I bit back the sharp retort I wished to make. None of my troubles were this human’s fault, as much as I might want to punish her for it. The sad fact was I was stuck on Kimithion III, and she was the only human who’d proved to be at all interesting. I almost laughed at myself. Interesting was too tame a word for what I thought about her, but I also couldn’t think those things about her. Not when I was planning to leave the planet and use her to do it.
When my cock had relaxed and my heart rate resumed a normal pace, I turned to her. “I’ve been hungry since the moment I arrived.”
The smile that crossed her face was one of relief. She hurried over to the fallen log, digging around in her cloak before producing a cloth-covered bundle and waving me over to sit next to her.

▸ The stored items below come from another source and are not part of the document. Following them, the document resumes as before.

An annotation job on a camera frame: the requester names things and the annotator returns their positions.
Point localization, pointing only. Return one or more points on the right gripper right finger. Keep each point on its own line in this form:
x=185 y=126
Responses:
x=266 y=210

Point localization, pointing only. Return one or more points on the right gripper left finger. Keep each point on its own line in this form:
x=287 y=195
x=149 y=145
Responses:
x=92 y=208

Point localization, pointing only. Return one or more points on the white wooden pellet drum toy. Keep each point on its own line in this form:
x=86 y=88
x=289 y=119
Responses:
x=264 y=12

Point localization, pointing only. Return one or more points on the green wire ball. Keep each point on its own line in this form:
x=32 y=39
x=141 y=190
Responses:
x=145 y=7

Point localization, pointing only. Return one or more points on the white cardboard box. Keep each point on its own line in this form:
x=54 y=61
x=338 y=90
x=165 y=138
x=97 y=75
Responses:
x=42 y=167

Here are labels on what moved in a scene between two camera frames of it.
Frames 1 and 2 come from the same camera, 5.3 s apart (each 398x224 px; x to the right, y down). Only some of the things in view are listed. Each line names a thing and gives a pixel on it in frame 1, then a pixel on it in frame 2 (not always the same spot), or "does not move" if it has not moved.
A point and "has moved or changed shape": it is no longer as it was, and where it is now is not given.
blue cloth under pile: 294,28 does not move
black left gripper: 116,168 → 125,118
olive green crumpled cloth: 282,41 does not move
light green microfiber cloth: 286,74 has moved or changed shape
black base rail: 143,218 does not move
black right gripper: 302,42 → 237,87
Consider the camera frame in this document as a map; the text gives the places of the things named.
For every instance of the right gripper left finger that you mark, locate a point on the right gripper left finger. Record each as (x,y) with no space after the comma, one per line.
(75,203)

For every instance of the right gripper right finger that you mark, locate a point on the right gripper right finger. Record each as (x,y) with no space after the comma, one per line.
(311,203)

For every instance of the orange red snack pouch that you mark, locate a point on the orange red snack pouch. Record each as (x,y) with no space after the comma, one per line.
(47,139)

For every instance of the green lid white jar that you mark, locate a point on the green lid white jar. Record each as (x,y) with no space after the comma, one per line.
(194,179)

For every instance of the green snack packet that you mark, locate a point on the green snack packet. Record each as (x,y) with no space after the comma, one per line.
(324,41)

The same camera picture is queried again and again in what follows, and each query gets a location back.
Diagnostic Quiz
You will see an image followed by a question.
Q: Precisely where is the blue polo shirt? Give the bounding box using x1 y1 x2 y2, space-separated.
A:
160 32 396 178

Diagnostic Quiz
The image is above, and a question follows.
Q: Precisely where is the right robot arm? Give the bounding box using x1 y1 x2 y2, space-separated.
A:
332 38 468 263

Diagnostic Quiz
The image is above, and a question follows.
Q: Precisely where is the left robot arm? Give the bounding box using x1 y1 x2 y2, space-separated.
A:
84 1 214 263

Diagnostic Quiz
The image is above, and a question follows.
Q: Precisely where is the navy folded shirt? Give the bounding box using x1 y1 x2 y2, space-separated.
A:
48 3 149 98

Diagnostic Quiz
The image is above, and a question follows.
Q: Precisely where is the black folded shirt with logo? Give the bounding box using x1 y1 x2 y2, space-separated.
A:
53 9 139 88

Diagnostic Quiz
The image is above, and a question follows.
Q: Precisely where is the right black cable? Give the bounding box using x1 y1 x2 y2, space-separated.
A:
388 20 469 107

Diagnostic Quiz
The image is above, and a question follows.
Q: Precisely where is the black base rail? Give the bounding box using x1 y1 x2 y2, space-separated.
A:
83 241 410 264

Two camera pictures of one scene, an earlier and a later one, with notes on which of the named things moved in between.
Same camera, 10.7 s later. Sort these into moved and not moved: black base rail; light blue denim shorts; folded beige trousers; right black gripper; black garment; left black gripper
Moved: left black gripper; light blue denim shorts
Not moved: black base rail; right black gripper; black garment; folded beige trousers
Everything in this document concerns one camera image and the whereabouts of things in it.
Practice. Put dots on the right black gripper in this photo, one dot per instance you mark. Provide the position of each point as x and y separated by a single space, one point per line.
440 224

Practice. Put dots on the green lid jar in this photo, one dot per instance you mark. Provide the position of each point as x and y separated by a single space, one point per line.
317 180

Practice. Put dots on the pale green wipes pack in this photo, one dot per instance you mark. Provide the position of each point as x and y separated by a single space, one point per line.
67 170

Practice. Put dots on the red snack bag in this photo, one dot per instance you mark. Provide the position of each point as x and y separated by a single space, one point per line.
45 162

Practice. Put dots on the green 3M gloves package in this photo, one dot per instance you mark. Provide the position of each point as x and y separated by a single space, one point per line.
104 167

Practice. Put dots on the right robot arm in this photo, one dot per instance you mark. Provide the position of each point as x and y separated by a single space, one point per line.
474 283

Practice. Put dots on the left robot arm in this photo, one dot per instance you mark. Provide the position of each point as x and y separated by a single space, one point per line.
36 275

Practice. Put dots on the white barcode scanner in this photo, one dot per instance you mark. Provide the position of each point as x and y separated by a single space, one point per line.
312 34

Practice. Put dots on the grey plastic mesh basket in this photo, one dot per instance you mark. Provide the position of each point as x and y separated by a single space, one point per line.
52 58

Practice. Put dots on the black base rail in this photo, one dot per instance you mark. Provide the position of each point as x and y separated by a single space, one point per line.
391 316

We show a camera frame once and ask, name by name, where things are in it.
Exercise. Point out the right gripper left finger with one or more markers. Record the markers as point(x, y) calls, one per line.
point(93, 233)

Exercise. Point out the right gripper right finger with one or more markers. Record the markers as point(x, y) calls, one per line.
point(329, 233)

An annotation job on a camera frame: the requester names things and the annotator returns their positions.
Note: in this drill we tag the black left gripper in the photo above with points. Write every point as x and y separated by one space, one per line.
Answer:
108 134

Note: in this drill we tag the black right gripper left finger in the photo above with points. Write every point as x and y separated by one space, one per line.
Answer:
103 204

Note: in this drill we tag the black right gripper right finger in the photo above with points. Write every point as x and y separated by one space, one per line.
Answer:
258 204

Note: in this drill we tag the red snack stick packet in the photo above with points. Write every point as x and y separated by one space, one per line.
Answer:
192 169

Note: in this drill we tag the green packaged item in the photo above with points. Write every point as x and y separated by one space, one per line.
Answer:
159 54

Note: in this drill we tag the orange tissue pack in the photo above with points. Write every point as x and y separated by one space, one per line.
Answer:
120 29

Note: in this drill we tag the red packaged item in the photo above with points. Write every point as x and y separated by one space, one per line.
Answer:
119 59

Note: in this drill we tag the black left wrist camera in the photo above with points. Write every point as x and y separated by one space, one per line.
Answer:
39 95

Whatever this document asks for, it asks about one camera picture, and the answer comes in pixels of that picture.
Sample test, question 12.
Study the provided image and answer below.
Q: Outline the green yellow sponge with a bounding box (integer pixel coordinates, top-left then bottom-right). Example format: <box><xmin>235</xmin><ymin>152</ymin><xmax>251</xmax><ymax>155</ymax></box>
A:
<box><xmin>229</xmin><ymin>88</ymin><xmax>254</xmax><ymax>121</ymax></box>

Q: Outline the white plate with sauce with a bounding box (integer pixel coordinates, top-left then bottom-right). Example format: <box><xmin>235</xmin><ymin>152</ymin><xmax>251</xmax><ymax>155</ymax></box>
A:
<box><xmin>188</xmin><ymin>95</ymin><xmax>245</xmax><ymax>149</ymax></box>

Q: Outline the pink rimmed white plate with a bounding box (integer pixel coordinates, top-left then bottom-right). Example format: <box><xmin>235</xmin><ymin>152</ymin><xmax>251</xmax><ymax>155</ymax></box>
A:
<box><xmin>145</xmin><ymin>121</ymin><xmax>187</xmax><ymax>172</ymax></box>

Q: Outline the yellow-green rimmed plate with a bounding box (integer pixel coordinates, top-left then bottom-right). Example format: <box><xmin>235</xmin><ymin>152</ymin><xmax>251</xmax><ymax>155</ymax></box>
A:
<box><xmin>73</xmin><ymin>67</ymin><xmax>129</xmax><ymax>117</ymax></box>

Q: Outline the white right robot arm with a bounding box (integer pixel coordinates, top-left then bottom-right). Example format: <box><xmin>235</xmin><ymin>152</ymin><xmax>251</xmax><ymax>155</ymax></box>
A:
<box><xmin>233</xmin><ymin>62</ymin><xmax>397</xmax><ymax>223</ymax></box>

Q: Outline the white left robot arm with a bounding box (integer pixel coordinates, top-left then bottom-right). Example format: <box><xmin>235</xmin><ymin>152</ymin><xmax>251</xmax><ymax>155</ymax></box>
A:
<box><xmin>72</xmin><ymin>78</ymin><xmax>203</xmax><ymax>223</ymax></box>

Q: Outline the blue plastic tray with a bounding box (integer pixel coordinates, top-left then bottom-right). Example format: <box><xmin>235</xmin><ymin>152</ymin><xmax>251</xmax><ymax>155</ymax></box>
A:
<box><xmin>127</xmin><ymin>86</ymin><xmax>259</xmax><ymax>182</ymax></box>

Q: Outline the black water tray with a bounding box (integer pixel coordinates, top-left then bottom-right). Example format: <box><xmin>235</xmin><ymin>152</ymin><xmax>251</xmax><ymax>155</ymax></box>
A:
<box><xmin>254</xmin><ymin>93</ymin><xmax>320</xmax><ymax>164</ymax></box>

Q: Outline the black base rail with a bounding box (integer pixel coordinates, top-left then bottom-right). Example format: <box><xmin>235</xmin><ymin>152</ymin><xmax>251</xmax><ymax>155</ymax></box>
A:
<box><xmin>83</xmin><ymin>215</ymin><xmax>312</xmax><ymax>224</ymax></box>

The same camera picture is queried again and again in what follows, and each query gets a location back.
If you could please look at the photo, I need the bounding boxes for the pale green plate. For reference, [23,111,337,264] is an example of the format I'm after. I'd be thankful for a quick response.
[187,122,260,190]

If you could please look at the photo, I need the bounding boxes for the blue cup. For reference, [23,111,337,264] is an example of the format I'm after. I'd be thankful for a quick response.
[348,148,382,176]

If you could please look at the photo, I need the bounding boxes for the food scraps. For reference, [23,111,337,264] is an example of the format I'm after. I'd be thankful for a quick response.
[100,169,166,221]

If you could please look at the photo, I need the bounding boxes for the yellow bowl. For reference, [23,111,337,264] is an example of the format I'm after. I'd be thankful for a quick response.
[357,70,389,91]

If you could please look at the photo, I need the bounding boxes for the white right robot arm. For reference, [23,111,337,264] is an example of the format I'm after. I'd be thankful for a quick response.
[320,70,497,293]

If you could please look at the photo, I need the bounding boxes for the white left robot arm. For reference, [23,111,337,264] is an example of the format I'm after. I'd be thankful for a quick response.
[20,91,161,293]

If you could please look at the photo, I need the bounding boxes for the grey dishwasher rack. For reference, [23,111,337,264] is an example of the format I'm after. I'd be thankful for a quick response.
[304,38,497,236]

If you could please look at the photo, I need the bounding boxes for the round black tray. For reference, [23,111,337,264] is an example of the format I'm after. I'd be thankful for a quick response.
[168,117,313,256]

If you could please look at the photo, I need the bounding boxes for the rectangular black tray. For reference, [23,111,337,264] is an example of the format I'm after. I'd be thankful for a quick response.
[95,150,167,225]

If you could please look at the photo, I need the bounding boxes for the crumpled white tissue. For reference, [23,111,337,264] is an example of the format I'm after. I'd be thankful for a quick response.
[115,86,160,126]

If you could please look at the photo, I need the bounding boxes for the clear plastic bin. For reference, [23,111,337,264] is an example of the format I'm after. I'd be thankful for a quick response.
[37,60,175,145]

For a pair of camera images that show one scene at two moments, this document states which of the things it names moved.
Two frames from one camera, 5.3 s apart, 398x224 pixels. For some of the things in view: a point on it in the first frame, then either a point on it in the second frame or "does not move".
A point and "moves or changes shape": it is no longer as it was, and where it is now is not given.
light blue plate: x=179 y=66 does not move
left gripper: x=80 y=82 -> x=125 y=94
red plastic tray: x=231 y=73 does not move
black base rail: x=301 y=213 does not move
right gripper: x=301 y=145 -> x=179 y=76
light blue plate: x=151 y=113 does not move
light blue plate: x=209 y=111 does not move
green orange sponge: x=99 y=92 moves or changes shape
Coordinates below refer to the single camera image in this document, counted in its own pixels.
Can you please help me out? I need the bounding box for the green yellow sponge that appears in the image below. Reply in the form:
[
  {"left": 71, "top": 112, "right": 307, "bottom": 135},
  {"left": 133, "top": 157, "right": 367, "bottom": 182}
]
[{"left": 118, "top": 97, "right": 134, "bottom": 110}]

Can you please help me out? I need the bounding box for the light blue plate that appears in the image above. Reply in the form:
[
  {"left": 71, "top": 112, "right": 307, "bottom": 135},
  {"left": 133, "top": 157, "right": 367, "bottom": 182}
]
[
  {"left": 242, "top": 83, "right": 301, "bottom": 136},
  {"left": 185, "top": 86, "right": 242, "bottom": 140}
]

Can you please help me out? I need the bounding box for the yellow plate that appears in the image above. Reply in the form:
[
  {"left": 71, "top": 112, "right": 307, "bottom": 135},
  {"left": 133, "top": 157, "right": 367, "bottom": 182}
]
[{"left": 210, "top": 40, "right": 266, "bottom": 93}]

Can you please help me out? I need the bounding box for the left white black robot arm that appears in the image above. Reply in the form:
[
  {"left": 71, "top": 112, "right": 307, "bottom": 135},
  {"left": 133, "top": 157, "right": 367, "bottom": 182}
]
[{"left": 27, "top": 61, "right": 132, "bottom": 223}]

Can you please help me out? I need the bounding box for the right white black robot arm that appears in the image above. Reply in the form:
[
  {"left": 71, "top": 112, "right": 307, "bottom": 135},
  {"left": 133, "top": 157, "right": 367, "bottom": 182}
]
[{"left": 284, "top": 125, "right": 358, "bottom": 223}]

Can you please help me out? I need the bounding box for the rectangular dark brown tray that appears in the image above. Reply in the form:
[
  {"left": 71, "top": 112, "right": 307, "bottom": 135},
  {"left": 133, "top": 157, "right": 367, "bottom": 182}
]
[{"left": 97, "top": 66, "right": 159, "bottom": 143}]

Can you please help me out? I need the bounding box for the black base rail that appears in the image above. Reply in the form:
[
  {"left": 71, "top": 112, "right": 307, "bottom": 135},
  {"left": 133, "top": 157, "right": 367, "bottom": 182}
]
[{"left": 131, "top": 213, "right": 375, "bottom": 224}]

When I sat next to her on the tree trunk, it settled a bit lower from my weight, and she cut her eyes to me as she passed me a crusty roll. “Let’s hope we don’t end up on the ground again.” Then her cheeks colored, and she turned her attention to her roll, no doubt thinking about what had almost happened down on the ground.
I’d never apologized to a female before. I’d never had to. I’d also never been with an innocent one who hadn’t known exactly what to expect from a Vandar warrior. Even though Sienna looked much more like a grown woman with her hair spilling around her face, she was still out of her league when it came to a Vandar raider—in every way. I was used to fighting and fucking with the same level of abandon. I was not used to tempering my desire or pulling my punches.
“Thank you,” I finally said, not glancing over at her as she bit into her bread. “And I am sorry if I scared you.”
Her head snapped to me. “You didn’t scare me. Not that you aren’t a big badass Vandar and all, but I’m not afraid of you.”
“You should be.” I bit into my own roll and crumbs cascaded onto my lap.
“Why? Because you’re bigger than me and stronger than me and know how to kick my ass a thousand different ways?”
No, because I want to fuck you a thousand different ways.
She took a quick breath before continuing. “You might be a tough guy, Corvak, but you’re not a bad guy.”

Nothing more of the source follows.